La “hamburguesa” de la abuela

La “hamburguesa” de la abuela

Madrid. EFE. Mucho antes de que se popularizasen fuera de los EEUU las hamburguesas, las amas de casa de medio mundo sabían hacer cosas, algunas de ellas muy ricas, cuya materia prima básica era la carne picada; carne generalmente de res, pero también de cerdo y, muchas veces, mezcla de ambas.

Fuera de casa, el problema estaba en la honradez con que el tabernero o cocinero de turno tratase esa materia prima, más bien de cómo fuese el género empleado.

Las albóndigas, en todos sus tamaños, de albondiguillas a albondigones, podían dar el tono de una casa de comidas, según fueran buenas o deleznables. Aún hoy en día unas buenas albóndigas caseras son una de las mejores aplicaciones posibles de esa carne molida.

Hubo un tiempo en el que en España fueron populares unos filetes hechos con carne de ternera pasada por la picadora -manual, que entonces no había aún robots de cocina- que, vaya usted a saber por qué, se llamaban «filetes rusos».

La cosa era curiosa, porque les hablo de unos años, los de la posguerra civil, en la que cualquier alusión a Rusia se miraba muy mal, tanto que a la ensaladilla rusa se le llamaba de otras maneras: «nacional», «imperial»… Peor lo tenía Caperucita, que de ninguna manera podía ser «Roja» y durante algunos años fue «Caperucita Encarnada». Los políticos, cuando se ponen ridículos, son insuperables.

De aquellos años de mi infancia, antes de la llegada masiva de las hamburguesas, allá por los primeros cincuenta del pasado siglo, recuerdo con nostalgia y cariño un plato que preparaba mi abuela, con carne picada o molida: en casa le llamábamos carne en rollo. Partía mi abuela de medio kilo de carne de ternera picada; prefería picarla ella, en casa, para evitar que en la carnicería le dieran una carne distinta a la que ella quería.

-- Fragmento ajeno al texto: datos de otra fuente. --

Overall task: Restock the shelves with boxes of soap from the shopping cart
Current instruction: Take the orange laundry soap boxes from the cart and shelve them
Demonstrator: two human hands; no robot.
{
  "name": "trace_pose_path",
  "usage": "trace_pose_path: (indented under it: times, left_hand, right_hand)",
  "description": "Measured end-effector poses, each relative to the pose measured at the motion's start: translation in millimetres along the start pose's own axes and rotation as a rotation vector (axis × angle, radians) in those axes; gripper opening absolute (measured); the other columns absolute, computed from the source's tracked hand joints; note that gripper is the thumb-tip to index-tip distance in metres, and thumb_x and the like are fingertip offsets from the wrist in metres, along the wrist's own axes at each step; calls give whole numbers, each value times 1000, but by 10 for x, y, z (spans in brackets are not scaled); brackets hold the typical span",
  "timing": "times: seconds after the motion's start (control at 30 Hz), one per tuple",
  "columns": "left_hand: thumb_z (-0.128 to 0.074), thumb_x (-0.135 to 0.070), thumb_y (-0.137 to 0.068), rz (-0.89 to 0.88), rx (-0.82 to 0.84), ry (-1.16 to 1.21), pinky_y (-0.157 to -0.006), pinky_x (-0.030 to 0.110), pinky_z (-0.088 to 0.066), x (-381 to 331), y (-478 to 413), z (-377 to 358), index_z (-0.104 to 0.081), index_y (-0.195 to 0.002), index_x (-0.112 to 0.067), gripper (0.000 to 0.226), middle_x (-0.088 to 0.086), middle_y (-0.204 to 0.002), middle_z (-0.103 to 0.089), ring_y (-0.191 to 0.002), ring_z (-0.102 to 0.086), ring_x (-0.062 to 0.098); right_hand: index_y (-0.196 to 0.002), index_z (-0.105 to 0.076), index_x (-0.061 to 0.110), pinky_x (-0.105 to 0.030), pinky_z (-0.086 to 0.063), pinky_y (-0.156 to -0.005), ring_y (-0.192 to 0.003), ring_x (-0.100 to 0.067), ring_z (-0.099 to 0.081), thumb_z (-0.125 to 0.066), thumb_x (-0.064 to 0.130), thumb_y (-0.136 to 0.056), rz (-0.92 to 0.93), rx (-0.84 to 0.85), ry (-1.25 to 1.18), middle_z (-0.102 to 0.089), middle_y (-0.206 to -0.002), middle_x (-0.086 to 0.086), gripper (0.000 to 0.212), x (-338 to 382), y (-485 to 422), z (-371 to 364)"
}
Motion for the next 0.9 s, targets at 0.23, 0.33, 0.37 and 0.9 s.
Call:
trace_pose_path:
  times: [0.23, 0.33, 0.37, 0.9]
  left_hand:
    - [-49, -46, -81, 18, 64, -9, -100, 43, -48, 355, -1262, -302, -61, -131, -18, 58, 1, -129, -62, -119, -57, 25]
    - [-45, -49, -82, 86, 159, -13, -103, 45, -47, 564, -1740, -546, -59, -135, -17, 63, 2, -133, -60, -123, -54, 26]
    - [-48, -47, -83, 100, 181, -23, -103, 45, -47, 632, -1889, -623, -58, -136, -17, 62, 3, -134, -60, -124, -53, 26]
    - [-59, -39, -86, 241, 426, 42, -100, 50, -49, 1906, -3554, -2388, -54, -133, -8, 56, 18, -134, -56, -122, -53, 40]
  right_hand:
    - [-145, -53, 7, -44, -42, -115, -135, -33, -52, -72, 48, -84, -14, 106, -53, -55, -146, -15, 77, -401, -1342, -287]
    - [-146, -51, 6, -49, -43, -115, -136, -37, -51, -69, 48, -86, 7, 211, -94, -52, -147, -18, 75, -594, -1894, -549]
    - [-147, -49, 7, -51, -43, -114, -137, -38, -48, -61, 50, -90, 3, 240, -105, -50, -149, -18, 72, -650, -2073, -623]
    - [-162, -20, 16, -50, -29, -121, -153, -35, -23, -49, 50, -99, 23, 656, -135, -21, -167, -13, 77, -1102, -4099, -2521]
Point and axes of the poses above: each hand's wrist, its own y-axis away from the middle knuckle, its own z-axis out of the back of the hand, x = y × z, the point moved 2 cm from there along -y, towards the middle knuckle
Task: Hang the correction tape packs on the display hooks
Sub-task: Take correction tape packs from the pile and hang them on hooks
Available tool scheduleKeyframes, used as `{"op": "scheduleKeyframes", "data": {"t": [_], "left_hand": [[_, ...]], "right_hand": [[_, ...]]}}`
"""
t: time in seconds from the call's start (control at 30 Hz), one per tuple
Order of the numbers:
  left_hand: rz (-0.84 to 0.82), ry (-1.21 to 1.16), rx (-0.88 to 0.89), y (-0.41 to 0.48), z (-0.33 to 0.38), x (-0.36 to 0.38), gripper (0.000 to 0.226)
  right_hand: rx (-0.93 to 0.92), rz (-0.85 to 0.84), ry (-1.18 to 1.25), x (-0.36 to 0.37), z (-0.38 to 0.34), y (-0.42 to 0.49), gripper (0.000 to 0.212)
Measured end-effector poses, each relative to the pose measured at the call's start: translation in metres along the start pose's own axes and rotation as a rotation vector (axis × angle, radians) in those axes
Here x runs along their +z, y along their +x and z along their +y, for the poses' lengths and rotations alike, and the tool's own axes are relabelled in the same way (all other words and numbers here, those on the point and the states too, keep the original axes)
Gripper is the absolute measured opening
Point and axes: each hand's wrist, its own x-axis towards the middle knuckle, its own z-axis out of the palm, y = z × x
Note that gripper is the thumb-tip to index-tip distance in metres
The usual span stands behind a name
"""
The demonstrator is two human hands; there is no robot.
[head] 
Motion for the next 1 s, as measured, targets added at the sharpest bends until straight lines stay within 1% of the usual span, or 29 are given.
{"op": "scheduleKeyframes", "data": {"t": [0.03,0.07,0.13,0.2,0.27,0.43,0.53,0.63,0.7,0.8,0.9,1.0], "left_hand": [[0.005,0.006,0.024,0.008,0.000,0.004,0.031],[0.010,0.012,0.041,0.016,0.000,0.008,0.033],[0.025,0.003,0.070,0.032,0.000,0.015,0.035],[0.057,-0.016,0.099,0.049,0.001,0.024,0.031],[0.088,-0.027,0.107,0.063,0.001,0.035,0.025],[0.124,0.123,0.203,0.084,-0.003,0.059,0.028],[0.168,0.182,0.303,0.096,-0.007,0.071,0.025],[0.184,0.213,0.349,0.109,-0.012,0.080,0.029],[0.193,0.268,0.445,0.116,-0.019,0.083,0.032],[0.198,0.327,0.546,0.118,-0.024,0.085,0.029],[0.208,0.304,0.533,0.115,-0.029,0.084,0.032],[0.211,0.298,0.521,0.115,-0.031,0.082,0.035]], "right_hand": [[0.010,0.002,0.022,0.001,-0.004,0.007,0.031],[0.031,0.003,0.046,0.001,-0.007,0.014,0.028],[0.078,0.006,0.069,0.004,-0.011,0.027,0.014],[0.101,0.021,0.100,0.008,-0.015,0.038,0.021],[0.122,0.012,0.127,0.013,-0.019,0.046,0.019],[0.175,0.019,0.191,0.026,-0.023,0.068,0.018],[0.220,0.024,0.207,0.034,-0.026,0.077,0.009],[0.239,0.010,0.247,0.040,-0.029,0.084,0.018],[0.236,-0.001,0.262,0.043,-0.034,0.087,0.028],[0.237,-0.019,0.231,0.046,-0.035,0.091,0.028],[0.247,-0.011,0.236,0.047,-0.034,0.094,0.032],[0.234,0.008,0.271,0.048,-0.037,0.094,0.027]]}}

Ponía la carne en un bol y la aliñaba con sal, pimienta, nuez moscada y perejil picado. Añadía luego a la mezcla un huevo ligeramente batido y un panecillo de la víspera previamente remojado en leche y escurrido. Amasaba a mano todo ello un buen rato, hasta mezclarlo bien, y dividía el conjunto en dos rollos, que pasaba por harina y freía hasta dorarlos por fuera.

Colaba ese aceite y lo pasaba a una cazuela, donde procedía a sofreír una cebolla cortada en cuartos, con un diente de ajo y una zanahoria; después añadía la carne, la bañaba con un vaso de vino blanco y la hacía cocer a fuego suave. Una vez bastante reducido el vino, añadía un vaso de caldo de carne y dejaba coser unos 40 minutos más. Retiraba los rollos, pasaba la salsa por el colador chino y enviaba a la mesa la carne cortada en rodajas, rodeada de un buen puré de papas y con la salsa en salsera aparte para que cada cual se sirviera la que le apeteciera… que solía ser bastante, porque era una de esas salsas sencillas pero sabrosas que honran una cocina casera.

Hoy, esta carne «en rollo» es apenas un dato gastroarqueológico. Manda la hamburguesa, de cadena, de franquicia. Yo ceno hamburguesas de vez en cuando, en mi casa, pero son hamburguesas que nos hacemos nosotros con carne de buena calidad e ingredientes bien seleccionados como complementos.

Jamás, pero es que jamás, una hamburguesa de la cadena de restaurantes de comida rápida que ustedes quieran sabrá como una hecha en casa. Consecuencia: algo más llevarán, que las hacen diferentes… y que hace que a los más jóvenes les guste más esa hamburguesa que la hecha en casa con la mejor carne de ternera posible.

Tienen truco, claro. Ellos no nos dirán cuál, pero tienen. Mientras, yo voy a seguir comiendo platillos hechos con carne molida… pero al estilo de mi abuela. Sinceramente: me gustan bastante más, y sé de qué y cómo están hechos.